▶ **WORK TO COMPLETE**
Filter the listing below, keeping only the lines with the word "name".

▶ **INFORMATION PROVIDED**
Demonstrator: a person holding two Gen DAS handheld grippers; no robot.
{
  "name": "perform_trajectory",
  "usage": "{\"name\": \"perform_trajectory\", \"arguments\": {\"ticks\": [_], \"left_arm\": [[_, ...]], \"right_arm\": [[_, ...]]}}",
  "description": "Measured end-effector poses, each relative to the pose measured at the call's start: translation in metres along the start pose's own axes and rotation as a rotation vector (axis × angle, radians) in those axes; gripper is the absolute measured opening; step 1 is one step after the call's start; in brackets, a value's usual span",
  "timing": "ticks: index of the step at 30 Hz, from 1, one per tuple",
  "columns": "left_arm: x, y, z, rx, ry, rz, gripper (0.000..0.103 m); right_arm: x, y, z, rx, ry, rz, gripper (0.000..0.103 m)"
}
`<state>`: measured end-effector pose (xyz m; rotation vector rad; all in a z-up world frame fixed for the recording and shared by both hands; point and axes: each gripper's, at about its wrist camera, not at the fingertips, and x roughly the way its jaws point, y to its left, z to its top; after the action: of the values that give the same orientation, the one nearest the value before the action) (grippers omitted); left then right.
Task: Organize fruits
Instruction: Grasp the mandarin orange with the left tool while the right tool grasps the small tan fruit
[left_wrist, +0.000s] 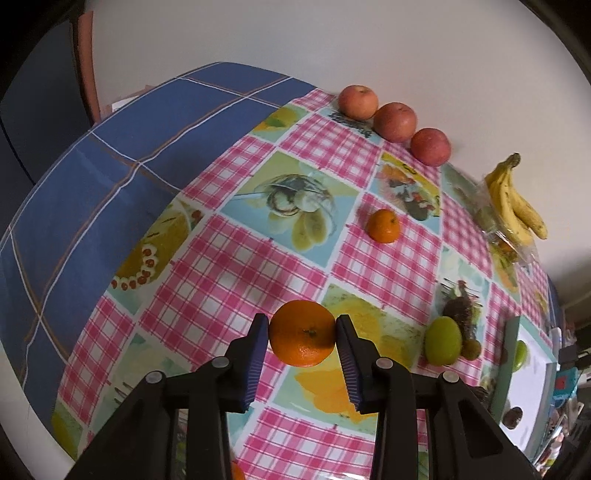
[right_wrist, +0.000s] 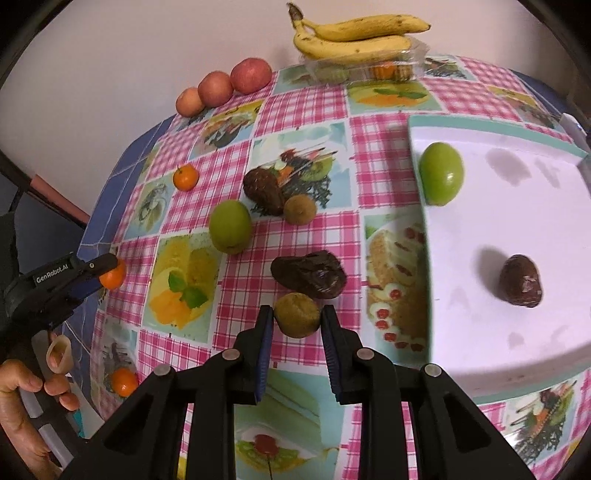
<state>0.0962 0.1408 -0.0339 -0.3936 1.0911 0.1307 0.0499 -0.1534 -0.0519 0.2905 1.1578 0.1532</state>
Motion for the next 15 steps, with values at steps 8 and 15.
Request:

▶ **SOLVED PROBLEM**
  "name": "perform_trajectory",
  "usage": "{\"name\": \"perform_trajectory\", \"arguments\": {\"ticks\": [_], \"left_arm\": [[_, ...]], \"right_arm\": [[_, ...]]}}",

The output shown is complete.